GithubHelp home page GithubHelp logo

Comments (14)

yashk2810 avatar yashk2810 commented on May 22, 2024 1

Hey, you can find the tutorials here: https://github.com/tensorflow/docs/tree/master/site/en/r2/tutorials/quickstart

from datasets.

rsepassi avatar rsepassi commented on May 22, 2024 1

So the only line you're missing is to get an iterator:

data, info = tfds.load("omniglot", with_info=True)
train_data, test_data = data['train'], data['test']

train_data = train_data.repeat().shuffle(10000).batch(32).prefetch(tf.data.experimental.AUTOTUNE)

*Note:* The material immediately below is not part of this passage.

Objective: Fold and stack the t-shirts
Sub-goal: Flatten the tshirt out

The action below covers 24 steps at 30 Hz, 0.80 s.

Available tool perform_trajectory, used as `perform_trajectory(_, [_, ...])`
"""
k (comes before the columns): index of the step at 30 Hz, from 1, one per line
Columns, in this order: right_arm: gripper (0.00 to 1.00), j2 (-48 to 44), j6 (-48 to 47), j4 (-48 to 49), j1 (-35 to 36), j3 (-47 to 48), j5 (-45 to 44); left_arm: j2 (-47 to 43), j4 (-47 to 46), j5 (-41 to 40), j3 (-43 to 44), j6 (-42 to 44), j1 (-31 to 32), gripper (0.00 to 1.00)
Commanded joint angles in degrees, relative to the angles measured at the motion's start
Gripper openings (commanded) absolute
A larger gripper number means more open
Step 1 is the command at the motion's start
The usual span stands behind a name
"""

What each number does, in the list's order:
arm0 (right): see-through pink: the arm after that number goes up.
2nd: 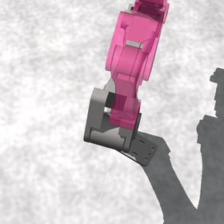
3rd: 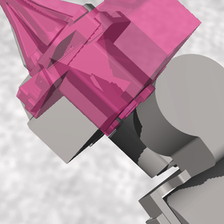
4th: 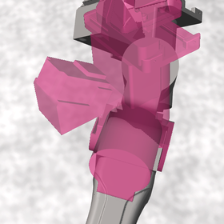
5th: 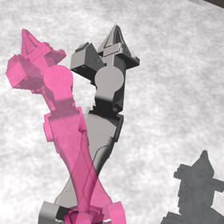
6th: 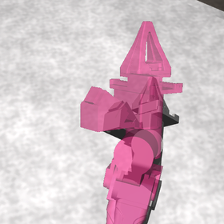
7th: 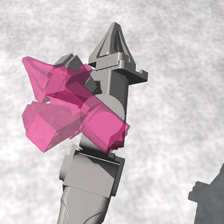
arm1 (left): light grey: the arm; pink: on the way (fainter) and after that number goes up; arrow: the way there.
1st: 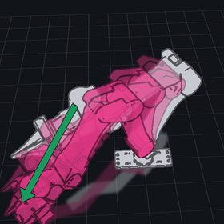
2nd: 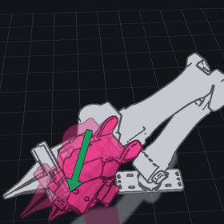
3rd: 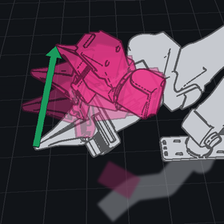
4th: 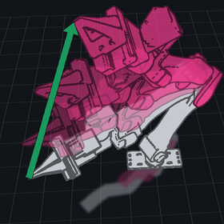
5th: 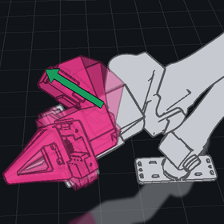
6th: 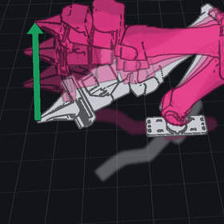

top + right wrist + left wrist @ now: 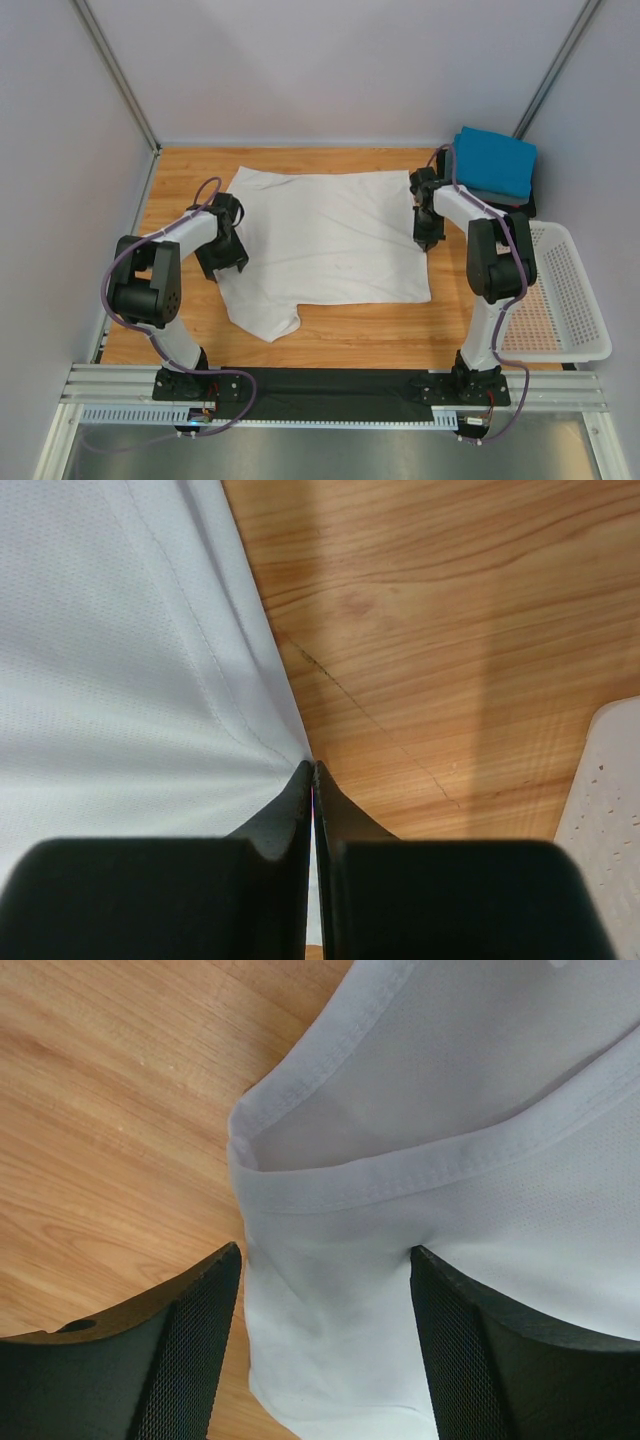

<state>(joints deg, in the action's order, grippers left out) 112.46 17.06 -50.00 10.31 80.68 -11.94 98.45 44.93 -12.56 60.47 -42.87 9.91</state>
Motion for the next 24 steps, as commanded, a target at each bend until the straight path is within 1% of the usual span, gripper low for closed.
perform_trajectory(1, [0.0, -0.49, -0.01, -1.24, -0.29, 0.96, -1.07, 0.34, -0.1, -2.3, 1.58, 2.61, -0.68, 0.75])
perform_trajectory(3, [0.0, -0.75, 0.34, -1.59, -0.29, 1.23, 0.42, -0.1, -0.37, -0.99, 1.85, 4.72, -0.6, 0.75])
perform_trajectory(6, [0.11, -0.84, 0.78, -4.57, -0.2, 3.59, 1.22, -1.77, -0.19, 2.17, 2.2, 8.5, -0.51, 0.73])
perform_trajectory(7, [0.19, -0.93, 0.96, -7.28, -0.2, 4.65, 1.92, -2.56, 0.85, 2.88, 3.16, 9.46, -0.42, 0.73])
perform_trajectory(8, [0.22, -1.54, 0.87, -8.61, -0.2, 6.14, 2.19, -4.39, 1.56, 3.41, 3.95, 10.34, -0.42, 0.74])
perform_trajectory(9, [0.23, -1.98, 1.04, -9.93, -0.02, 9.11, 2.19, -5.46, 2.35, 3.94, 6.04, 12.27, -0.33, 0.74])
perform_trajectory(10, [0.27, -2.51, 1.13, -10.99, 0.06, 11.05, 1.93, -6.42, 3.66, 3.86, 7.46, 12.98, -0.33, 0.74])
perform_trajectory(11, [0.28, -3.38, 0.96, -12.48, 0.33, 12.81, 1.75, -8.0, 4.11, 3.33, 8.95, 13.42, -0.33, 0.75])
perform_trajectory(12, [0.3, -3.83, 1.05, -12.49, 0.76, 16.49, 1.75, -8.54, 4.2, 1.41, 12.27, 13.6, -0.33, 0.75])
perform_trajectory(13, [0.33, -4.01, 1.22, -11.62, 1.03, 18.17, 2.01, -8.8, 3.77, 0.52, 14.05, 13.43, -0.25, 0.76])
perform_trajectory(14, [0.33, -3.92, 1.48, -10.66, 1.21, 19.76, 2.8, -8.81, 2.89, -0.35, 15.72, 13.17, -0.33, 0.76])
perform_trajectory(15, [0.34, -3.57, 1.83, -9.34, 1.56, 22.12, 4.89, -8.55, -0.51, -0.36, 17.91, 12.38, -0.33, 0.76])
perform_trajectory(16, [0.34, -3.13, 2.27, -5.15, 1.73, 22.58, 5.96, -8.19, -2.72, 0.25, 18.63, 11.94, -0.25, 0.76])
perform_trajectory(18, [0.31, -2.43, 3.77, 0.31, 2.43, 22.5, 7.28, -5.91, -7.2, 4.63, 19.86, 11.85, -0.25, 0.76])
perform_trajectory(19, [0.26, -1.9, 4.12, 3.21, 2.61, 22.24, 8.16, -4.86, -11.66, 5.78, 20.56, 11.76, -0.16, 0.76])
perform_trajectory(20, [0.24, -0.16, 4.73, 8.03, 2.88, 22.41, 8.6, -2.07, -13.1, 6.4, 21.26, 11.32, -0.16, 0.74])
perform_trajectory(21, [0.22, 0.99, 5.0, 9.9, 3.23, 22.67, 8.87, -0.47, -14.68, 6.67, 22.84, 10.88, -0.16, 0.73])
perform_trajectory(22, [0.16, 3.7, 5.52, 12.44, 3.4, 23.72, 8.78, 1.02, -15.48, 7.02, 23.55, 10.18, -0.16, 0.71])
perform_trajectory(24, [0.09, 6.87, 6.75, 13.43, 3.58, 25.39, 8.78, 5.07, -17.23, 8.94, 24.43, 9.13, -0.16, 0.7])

example = tf.compat.v1.data.make_one_shot_iterator(train_data).get_next()
# These are Tensors
image, label = example["image"], example["label"]

from datasets.

slerman12 avatar slerman12 commented on May 22, 2024

Would the process be analogous for training on Omniglot?

from datasets.

slerman12 avatar slerman12 commented on May 22, 2024

Could an example be provided without the use of eager execution? I'm used to using placeholders. Would I have to first use the numpy API and pass it to a feed dict?

from datasets.

slerman12 avatar slerman12 commented on May 22, 2024

Here was my guess:

I would ordinarily use two placeholders called image and label. I want to replace that workflow with TensorFlow Datasets. Here is how I tried to get those same objects with the Datasets workflow:

data, info = tfds.load("omniglot", with_info=True)
train_data, test_data = data['train'], data['test']

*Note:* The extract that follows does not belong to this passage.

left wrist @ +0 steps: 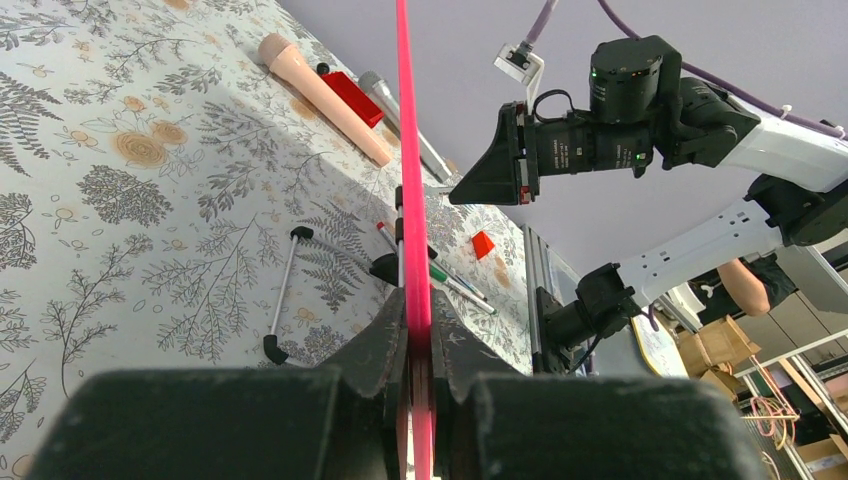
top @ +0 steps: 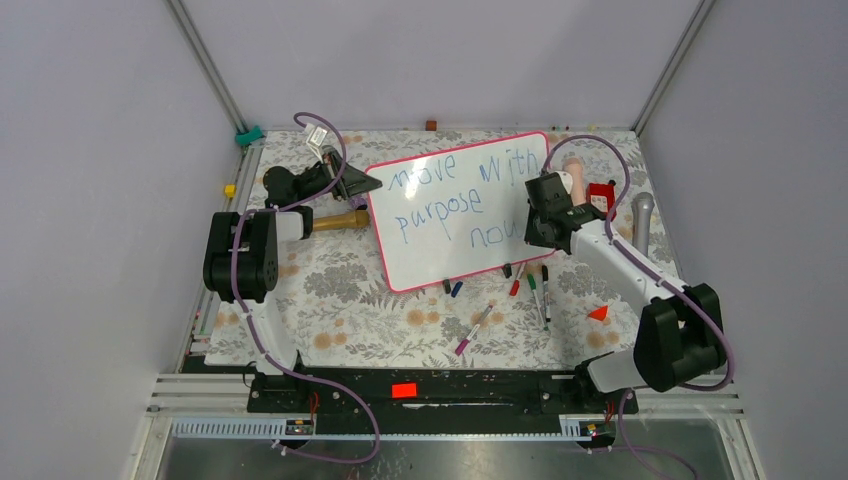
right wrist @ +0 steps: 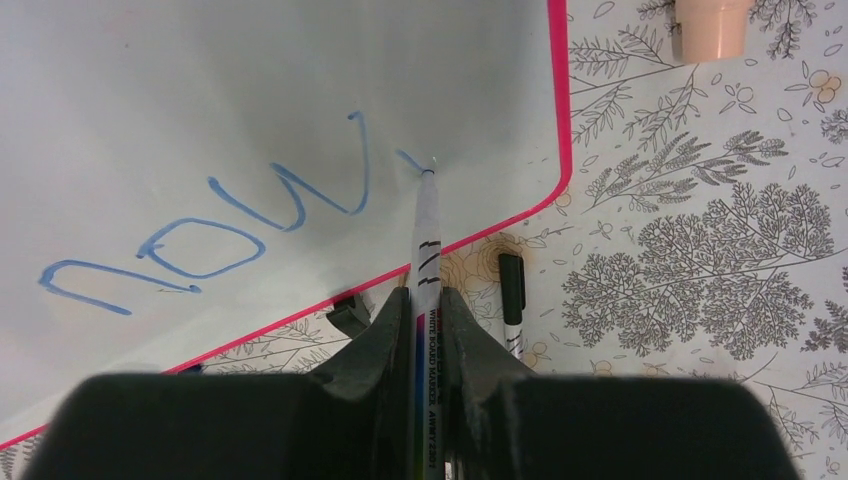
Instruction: Write a sentence on the whiteboard
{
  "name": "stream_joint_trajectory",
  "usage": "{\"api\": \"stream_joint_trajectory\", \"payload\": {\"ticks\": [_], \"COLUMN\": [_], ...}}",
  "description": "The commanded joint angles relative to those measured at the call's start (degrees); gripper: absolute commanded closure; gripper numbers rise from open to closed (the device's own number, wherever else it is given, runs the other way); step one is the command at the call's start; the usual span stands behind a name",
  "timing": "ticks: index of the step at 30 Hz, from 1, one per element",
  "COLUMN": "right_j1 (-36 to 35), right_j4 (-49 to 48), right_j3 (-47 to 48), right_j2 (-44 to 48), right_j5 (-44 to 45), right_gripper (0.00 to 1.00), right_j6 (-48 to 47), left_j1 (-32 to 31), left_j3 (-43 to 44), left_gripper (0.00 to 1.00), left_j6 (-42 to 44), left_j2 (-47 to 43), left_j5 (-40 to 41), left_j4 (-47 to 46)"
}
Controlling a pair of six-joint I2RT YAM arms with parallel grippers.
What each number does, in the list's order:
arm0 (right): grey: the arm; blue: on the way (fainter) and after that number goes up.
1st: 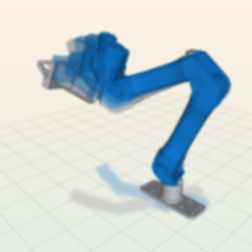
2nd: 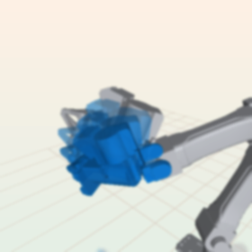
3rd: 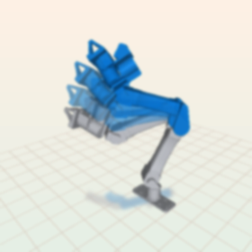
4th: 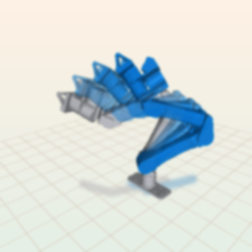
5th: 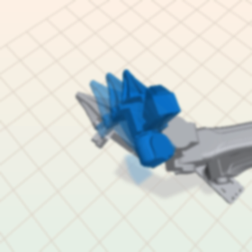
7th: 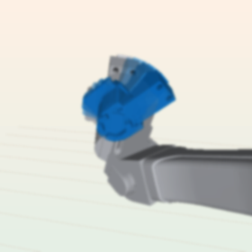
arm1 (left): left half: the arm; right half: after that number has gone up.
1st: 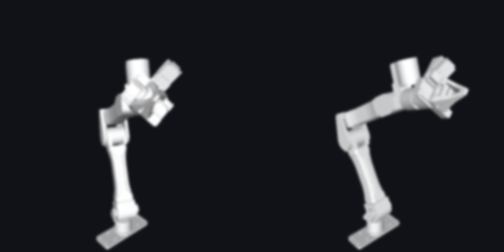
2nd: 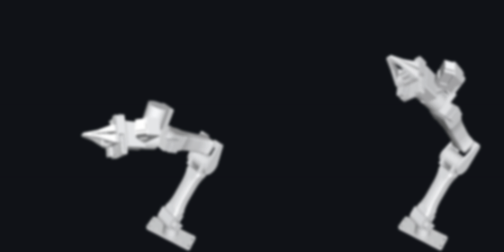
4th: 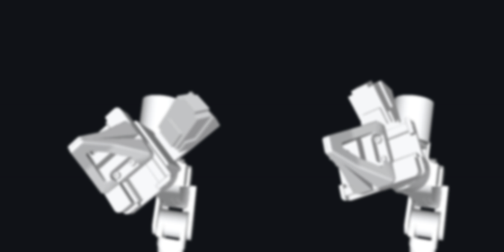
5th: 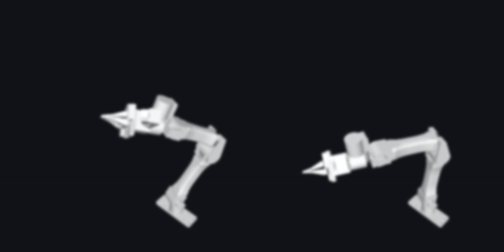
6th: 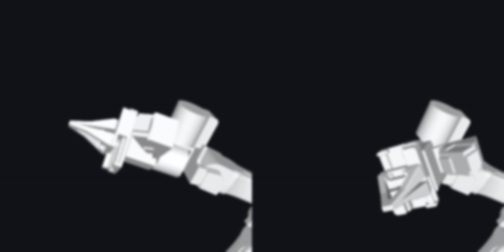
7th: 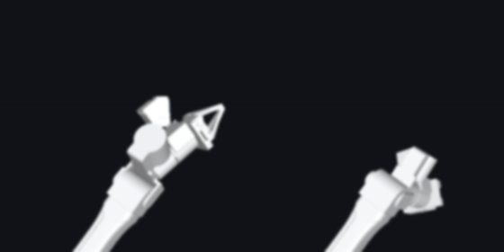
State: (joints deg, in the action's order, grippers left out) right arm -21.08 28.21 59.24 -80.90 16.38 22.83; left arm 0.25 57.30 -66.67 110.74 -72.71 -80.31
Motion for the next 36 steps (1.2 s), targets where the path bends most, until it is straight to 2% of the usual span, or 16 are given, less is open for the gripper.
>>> {"api": "stream_joint_trajectory", "payload": {"ticks": [1, 7, 11, 13, 17, 21, 23, 24, 29, 31, 33, 36], "right_j1": [0.78, 0.86, 0.84, 0.86, 0.86, 0.87, 0.85, 0.86, 1.03, 1.12, 1.21, 1.28], "right_j4": [-0.48, 5.11, 8.12, 8.62, 8.37, 6.95, 6.59, 6.25, 3.96, 2.80, 1.99, 0.60], "right_j3": [2.71, -3.41, -5.73, -5.59, -2.23, 2.11, 3.76, 4.19, 4.25, 4.17, 4.44, 4.73], "right_j2": [1.18, 18.71, 24.71, 25.18, 23.40, 20.71, 19.71, 19.59, 20.06, 20.09, 19.84, 19.41], "right_j5": [0.17, 0.65, 1.17, 1.16, 1.36, 1.93, 2.30, 2.37, 2.30, 2.00, 1.70, 1.38], "right_gripper": [1.00, 1.00, 1.00, 1.00, 1.00, 1.00, 1.00, 1.00, 1.00, 1.00, 1.00, 1.00], "right_j6": [1.23, 4.03, 5.68, 5.61, 4.13, 1.68, 0.70, 0.41, 0.46, 0.54, 0.55, 0.46], "left_j1": [-0.26, 0.68, 2.07, 2.96, 5.22, 6.86, 7.36, 7.67, 9.55, 10.12, 10.29, 10.30], "left_j3": [1.76, 2.16, 0.98, 0.40, -0.96, -3.83, -4.58, -5.10, -13.24, -16.56, -20.11, -25.20], "left_gripper": [1.00, 1.00, 0.98, 0.86, 0.67, 0.37, 0.25, 0.23, 0.33, 0.36, 0.34, 0.22], "left_j6": [0.05, -0.27, -0.23, -0.88, -2.02, -3.12, -4.42, -4.43, -0.91, 0.70, 3.40, 10.03], "left_j2": [-1.03, -1.25, -2.52, -3.42, -5.97, -8.59, -9.52, -10.51, -18.66, -23.25, -28.69, -39.98], "left_j5": [-2.65, -1.85, -0.57, -0.15, -0.68, 0.11, 0.29, 0.86, 7.95, 9.81, 11.73, 15.43], "left_j4": [-4.41, -4.41, -4.37, -4.41, -4.41, -4.41, -4.41, -4.41, -3.29, -0.10, 6.89, 25.81]}}
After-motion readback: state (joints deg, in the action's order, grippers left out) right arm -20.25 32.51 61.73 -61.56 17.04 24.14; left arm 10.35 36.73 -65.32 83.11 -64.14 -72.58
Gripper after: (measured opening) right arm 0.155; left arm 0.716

train_data = train_data.repeat().shuffle(10000).batch(32).prefetch(tf.data.experimental.AUTOTUNE)
image, label = train_data["image"], train_data["label"]

from datasets.

slerman12 avatar slerman12 commented on May 22, 2024

Thank you!

from datasets.

slerman12 avatar slerman12 commented on May 22, 2024

A few more questions, if it's alright...

How do I do the same thing but for testing? I'm not super familiar with TensorFlow's data API. I imagine I wouldn't need the batch iterator. Ideally, I would have a training, validation, and testing set. Is there a way I could split the training data once more so that I have some data reserved for the validation set? Is there a way I can check if the train batch iterator completed an epoch so that I can print results at that time (using a regular print statement)?

So my questions are:

  1. How do I achieve the same thing but with the test data?
  2. How do I partition into training and validation?
  3. How do I dynamically print validation results every epoch?

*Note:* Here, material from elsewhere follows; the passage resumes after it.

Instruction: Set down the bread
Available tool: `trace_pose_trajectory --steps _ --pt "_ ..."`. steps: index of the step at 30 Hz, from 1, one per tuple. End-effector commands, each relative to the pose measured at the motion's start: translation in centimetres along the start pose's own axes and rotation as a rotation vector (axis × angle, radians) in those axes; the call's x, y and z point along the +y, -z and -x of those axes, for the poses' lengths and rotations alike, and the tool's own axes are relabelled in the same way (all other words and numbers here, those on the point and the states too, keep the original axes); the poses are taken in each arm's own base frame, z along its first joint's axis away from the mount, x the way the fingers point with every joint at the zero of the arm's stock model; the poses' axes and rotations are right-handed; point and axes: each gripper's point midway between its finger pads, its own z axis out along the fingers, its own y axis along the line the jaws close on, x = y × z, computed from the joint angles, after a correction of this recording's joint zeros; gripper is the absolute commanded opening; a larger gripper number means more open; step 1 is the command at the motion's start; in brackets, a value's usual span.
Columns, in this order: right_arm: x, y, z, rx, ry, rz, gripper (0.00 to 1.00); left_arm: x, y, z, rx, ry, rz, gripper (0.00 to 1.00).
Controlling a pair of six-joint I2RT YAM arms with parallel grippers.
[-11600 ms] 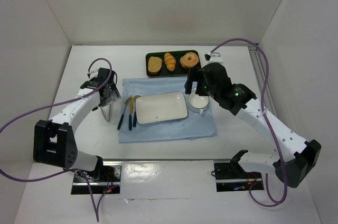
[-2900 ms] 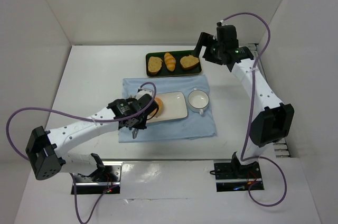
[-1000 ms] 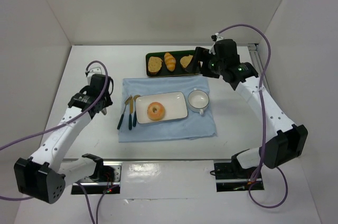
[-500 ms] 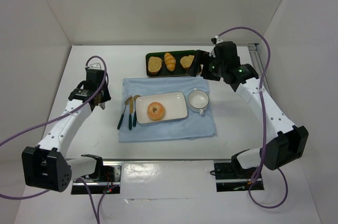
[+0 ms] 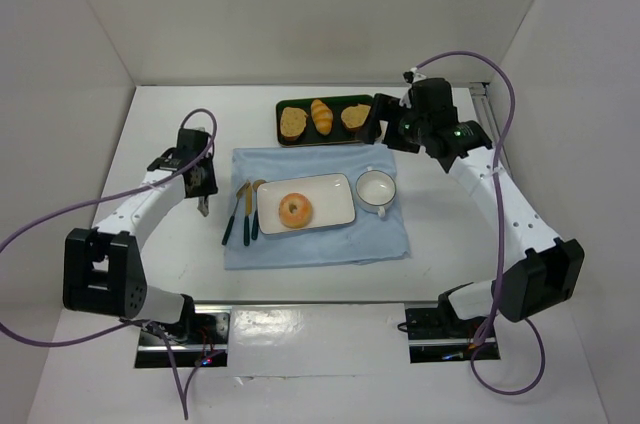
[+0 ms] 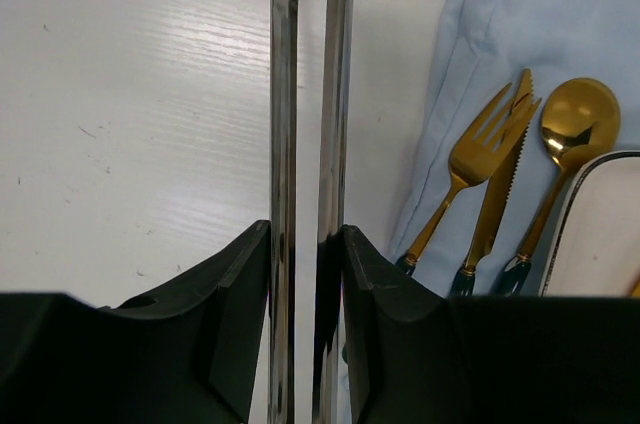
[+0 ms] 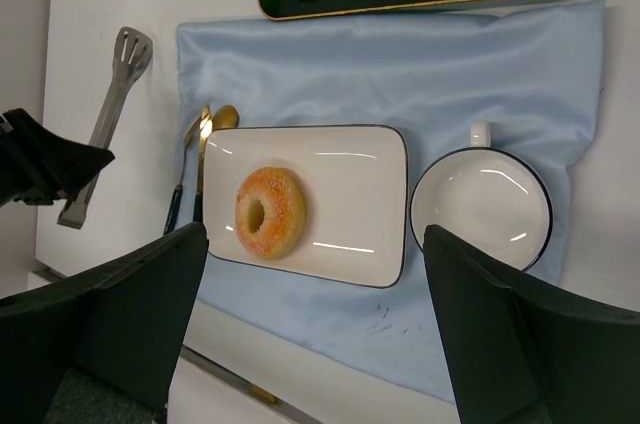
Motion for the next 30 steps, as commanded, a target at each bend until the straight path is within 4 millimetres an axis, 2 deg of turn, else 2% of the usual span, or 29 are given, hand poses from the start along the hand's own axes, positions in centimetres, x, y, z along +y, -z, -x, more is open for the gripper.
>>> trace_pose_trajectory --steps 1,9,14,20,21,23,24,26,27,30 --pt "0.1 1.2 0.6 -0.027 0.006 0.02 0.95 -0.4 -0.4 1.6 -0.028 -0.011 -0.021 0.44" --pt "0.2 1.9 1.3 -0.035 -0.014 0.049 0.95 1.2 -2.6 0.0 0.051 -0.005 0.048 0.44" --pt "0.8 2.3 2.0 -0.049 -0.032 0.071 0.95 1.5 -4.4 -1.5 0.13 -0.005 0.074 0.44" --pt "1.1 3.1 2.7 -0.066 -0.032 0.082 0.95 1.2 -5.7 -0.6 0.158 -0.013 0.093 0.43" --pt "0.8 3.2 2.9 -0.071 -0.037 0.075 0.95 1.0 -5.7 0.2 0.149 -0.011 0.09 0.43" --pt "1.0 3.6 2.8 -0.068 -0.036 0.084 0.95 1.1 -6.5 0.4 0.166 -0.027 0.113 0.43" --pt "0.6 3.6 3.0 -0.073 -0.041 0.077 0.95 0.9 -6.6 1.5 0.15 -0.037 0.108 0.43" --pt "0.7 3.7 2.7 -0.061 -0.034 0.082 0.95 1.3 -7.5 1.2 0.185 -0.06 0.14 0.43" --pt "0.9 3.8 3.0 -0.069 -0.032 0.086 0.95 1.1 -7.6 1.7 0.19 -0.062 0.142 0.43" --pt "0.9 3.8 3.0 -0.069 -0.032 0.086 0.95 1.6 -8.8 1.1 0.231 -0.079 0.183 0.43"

Thank you so much if you can help me with these three areas.

from datasets.

rsepassi avatar rsepassi commented on May 22, 2024
  1. Splits: Pass split="train" or split="test" to get different splits. Different datasets expose different splits. If you need finer grained splits, see the (Splits documentation](https://www.tensorflow.org/datasets/splits).
  2. See 1.
  3. You can train on multiple epochs by calling dataset.repeat(5) (to train on 5 epochs). tf.data unfortunately does not expose anything special for end of epoch, but with TFDS, every dataset has stats on the number of examples per split (info.splits["train"].num_examples) so you can compute how many steps are in your epoch (depending on your batch size). You could also not call dataset.repeat() and instead recreate the input pipeline at the top of each epoch. In this version, at the end of the dataset, tf.data will raise an OutOfRangeError which you can catch and means that you reached the end of the dataset/epoch.

from datasets.

slerman12 avatar slerman12 commented on May 22, 2024

Thank you. For 1, I meant, how can I substitute my training dataset with the testing dataset? For example, with regular placeholders, I would use a feed dict to feed first the training data into the placeholders and then the testing data in order to get testing results. Here, my only option seems to be copying the full set of code for a testing phase. Is there a way I can substitute the training variables with testing variables (sans the iterator/shuffling/batching)?

from datasets.

slerman12 avatar slerman12 commented on May 22, 2024

Also, if I catch an OutOfRangeError, how do I continue iterating through the dataset after that? Will repeating still happen automatically and the error go away?

from datasets.

rsepassi avatar rsepassi commented on May 22, 2024
  1. You can have a function that takes the dataset and first call it with the training dataset, then the testing dataset.
  2. OutOfRangeError: that indicates you've reached the end of the dataset. To do another epoch, you can create another iterator out of the dataset, or reset your iterator.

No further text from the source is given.